WORK REQUEST: Only the lines below from the one containing "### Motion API" to the one containing "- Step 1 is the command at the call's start" should be repeated, both included and unchanged.

DATA EXTRACT:

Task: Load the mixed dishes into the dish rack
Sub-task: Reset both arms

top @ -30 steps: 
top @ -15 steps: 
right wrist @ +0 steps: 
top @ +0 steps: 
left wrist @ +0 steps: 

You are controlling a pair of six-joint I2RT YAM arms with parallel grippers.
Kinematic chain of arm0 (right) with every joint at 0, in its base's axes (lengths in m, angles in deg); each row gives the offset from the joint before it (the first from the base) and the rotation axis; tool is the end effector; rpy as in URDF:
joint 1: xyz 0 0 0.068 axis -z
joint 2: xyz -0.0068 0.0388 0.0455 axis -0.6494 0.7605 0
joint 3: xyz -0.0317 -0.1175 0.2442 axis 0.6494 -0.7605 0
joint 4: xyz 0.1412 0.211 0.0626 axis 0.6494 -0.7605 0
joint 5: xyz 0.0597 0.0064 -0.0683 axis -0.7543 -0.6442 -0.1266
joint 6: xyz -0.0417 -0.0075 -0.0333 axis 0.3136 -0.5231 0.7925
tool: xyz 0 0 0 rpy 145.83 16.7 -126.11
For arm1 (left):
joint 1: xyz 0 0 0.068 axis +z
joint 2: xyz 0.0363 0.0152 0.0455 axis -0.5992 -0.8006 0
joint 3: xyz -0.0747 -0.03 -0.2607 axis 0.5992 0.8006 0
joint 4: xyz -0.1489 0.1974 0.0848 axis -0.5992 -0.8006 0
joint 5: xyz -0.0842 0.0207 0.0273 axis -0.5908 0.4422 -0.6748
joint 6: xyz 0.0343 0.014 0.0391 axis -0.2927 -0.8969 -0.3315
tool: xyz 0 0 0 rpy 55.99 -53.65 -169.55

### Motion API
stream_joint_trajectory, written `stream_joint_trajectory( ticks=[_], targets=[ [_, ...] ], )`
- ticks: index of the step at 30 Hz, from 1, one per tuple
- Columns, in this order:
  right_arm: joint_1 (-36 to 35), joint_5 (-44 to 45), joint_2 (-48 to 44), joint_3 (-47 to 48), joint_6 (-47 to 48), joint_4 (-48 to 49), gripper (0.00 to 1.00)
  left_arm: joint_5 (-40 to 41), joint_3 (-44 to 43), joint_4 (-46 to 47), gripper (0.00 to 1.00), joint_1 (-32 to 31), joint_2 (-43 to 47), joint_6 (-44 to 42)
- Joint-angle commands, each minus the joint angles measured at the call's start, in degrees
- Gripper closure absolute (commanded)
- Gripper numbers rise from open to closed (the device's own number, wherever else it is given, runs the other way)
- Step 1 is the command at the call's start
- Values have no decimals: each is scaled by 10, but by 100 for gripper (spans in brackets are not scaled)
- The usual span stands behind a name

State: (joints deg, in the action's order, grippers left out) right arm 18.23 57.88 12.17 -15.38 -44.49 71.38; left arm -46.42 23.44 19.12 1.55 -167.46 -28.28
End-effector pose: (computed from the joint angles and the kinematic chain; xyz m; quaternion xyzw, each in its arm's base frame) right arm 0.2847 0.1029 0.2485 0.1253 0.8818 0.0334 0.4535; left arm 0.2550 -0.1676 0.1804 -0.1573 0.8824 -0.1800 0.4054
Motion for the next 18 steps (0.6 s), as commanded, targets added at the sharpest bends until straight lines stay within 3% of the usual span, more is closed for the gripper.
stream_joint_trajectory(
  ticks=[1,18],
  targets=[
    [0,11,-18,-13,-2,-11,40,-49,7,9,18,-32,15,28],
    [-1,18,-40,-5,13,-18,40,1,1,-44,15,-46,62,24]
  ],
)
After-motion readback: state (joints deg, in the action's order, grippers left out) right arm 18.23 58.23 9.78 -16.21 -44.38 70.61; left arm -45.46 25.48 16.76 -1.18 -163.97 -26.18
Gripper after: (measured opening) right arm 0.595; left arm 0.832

ANSWER TO THE EXERCISE:
### Motion API
stream_joint_trajectory, written `stream_joint_trajectory( ticks=[_], targets=[ [_, ...] ], )`
- ticks: index of the step at 30 Hz, from 1, one per tuple
- Columns, in this order:
  right_arm: joint_1 (-36 to 35), joint_5 (-44 to 45), joint_2 (-48 to 44), joint_3 (-47 to 48), joint_6 (-47 to 48), joint_4 (-48 to 49), gripper (0.00 to 1.00)
  left_arm: joint_5 (-40 to 41), joint_3 (-44 to 43), joint_4 (-46 to 47), gripper (0.00 to 1.00), joint_1 (-32 to 31), joint_2 (-43 to 47), joint_6 (-44 to 42)
- Joint-angle commands, each minus the joint angles measured at the call's start, in degrees
- Gripper closure absolute (commanded)
- Gripper numbers rise from open to closed (the device's own number, wherever else it is given, runs the other way)
- Step 1 is the command at the call's start

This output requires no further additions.